This blog post is part of the USC-Brookings Schaeffer Initiative for Health Policy, which is a partnership between Economic Studies at Brookings and the University of Southern California Schaeffer Center for Health Policy & Economics. The Initiative aims to inform the national health care debate with rigorous, evidence-based analysis leading to practical recommendations using the collaborative strengths of USC and Brookings. 

Generic drugs are essential for bringing price competition to prescription drug markets and providing a moderating force on drug spending.  They make up 92% of prescriptions, but only 16% of invoice-level spending in the US.

This price competition relies on a determination by FDA that generic products are therapeutically equivalent to a brand name drug. That determination enables the generic drug to be automatically substituted at the pharmacy counter for the brand-name product. This in turn allows lower priced generics to quickly take market share from the more expensive brand. Therapeutic equivalence rating also unlocks competition for physician-administered drugs: drugs rated as such are combined into a single Medicare reimbursement code with the branded version, which drives down reimbursement of the brand and, with it, shifts utilization to the less expensive generics.

Despite the competitive importance of therapeutic equivalence, FDA does not assign therapeutic equivalence (TE) codes at approval to all eligible drugs, thereby leaving “money on the table” and disadvantaging American consumers.

In this blog, we explain FDA regulations and practices for assigning TE codes, describe how the current FDA process to assigning TE codes fails for many sterile injectable drugs, and propose ways in which either FDA or Congress could address the existing delays in TE assessments. In our view, current legislative proposals that would set a 180-day deadline for FDA review of Citizen Petitions requesting TE codes represent an important improvement in promoting competition in the prescription drug market. However, FDA should go further by incorporating TE determinations at approval.

FDA regulations and practices governing therapeutic equivalence determination

Therapeutically equivalent generic products have the same active drug ingredient as the reference brand name drug, in the same amount, dosage form and route of administration.  They are also bioequivalent to the branded product, meaning there is no significant difference in rate and extent of the active ingredient in the body after administration.

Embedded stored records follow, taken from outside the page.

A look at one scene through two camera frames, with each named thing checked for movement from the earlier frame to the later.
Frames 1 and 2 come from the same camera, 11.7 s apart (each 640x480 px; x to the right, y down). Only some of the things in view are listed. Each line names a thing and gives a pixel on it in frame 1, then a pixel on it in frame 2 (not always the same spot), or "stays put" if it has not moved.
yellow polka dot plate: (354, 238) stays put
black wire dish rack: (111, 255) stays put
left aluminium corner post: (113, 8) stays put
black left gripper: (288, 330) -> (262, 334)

But therapeutic equivalence allows for differences in characteristics such as inactive ingredients, shape, packaging, and expiration date.

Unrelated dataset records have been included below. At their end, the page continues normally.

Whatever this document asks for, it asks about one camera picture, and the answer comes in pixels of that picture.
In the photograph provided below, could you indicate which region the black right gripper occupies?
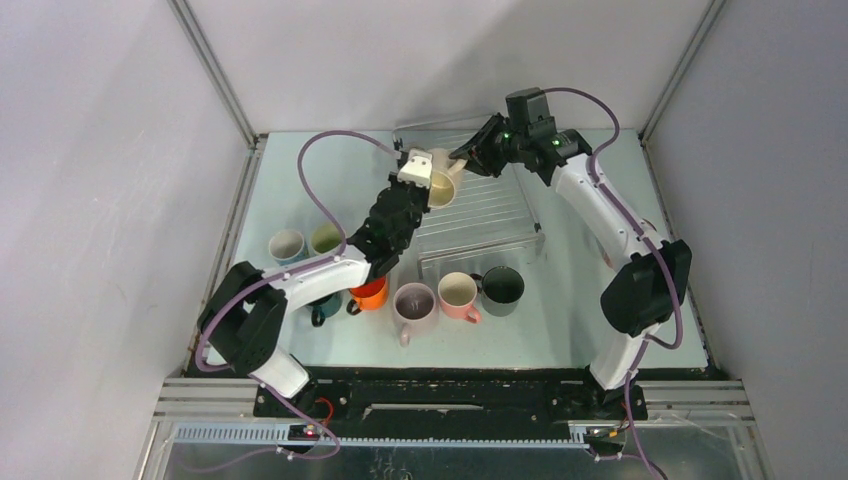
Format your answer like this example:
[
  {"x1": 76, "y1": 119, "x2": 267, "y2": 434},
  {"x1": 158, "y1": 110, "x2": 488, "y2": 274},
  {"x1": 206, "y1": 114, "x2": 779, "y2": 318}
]
[{"x1": 449, "y1": 113, "x2": 527, "y2": 179}]

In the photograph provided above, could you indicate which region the cream beige mug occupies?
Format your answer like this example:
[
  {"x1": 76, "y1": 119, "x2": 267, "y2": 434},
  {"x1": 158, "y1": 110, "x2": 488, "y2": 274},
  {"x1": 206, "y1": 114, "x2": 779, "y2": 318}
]
[{"x1": 428, "y1": 148, "x2": 467, "y2": 209}]

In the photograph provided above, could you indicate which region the light green mug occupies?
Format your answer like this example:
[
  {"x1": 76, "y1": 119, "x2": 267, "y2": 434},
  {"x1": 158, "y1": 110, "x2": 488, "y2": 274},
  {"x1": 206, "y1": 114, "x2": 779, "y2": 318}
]
[{"x1": 309, "y1": 222, "x2": 345, "y2": 255}]

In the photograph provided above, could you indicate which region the orange mug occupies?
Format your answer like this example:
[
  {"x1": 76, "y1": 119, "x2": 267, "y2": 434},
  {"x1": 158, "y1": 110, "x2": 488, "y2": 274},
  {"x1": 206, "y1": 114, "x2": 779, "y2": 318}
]
[{"x1": 346, "y1": 276, "x2": 389, "y2": 315}]

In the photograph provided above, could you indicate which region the mauve grey mug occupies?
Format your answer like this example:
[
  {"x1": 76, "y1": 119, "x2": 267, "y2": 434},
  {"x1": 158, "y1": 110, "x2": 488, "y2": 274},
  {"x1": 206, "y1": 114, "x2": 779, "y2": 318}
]
[{"x1": 391, "y1": 283, "x2": 439, "y2": 347}]

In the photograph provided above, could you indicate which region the light blue mug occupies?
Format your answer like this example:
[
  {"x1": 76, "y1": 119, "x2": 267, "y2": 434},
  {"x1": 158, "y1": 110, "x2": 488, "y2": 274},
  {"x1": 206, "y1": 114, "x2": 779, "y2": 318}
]
[{"x1": 268, "y1": 229, "x2": 309, "y2": 266}]

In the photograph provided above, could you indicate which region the dark teal mug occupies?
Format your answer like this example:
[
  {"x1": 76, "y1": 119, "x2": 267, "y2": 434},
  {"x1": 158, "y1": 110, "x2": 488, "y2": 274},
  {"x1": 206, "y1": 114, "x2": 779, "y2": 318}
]
[{"x1": 308, "y1": 292, "x2": 342, "y2": 328}]

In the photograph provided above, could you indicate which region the dark grey mug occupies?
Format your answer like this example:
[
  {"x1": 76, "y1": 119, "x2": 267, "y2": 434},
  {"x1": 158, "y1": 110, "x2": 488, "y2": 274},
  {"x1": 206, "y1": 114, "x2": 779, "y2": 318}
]
[{"x1": 471, "y1": 266, "x2": 525, "y2": 317}]

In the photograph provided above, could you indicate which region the pink patterned mug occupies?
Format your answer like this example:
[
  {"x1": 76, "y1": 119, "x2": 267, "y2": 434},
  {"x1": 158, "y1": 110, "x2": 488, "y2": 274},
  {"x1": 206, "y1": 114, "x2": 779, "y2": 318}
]
[{"x1": 597, "y1": 243, "x2": 614, "y2": 269}]

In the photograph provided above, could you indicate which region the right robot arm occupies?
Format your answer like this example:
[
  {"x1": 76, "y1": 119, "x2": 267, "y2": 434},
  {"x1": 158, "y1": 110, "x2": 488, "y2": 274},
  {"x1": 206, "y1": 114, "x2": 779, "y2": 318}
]
[{"x1": 449, "y1": 87, "x2": 692, "y2": 418}]

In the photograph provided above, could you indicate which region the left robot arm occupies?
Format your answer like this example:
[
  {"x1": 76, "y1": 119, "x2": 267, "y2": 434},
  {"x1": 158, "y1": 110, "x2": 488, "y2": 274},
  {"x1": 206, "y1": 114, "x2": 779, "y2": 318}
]
[{"x1": 197, "y1": 178, "x2": 429, "y2": 417}]

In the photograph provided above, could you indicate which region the clear acrylic dish rack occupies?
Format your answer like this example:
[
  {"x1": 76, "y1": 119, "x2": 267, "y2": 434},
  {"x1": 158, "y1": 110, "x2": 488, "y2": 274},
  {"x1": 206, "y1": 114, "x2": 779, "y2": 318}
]
[{"x1": 392, "y1": 112, "x2": 547, "y2": 280}]

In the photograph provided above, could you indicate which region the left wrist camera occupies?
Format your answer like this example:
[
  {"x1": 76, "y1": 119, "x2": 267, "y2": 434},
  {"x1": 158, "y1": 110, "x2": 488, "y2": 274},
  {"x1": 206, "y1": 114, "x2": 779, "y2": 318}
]
[{"x1": 397, "y1": 148, "x2": 433, "y2": 189}]

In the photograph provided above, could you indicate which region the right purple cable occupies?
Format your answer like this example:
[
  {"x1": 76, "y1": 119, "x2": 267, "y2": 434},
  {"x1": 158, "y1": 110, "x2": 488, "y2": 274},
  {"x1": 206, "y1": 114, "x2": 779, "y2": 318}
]
[{"x1": 543, "y1": 87, "x2": 685, "y2": 480}]

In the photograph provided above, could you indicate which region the purple cable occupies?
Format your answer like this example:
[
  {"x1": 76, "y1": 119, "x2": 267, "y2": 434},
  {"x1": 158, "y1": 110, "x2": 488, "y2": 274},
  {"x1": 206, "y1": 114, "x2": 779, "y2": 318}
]
[
  {"x1": 193, "y1": 129, "x2": 405, "y2": 473},
  {"x1": 543, "y1": 87, "x2": 685, "y2": 480}
]

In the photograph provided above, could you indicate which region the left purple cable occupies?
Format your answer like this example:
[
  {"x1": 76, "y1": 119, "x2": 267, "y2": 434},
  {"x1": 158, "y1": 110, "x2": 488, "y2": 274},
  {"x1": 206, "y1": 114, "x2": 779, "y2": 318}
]
[{"x1": 193, "y1": 129, "x2": 405, "y2": 473}]

If FDA determines a drug product to be therapeutically equivalent to other pharmaceutically equivalent products, the Agency will assign the drug a so-called A rating. Generally, solid oral dosage forms (e.g., tablets and capsules) will receive an AB rating. Drug formulations with no known or suspected bioequivalence problems are designated as AA, AM, AO, AP, or AT, depending on the dosage form. For example, AP is reserved for parenteral (injectable) drugs and AO for injectable oil solutions. The TE code is almost always assigned at approval if the drug is approved under the Abbreviated New Drug Application (ANDA) pathway, which is the standard approval pathway for generics.

While therapeutic equivalence allows for differences in inactive ingredients, FDA requires injectable drugs to contain, with some exceptions, the same inactive ingredients (Q1) in the same concentration (Q2) as the reference listed drug (branded product) if they want to obtain market authorization using the ANDA pathway. This is known as the ANDA Q1/Q2 sameness requirement.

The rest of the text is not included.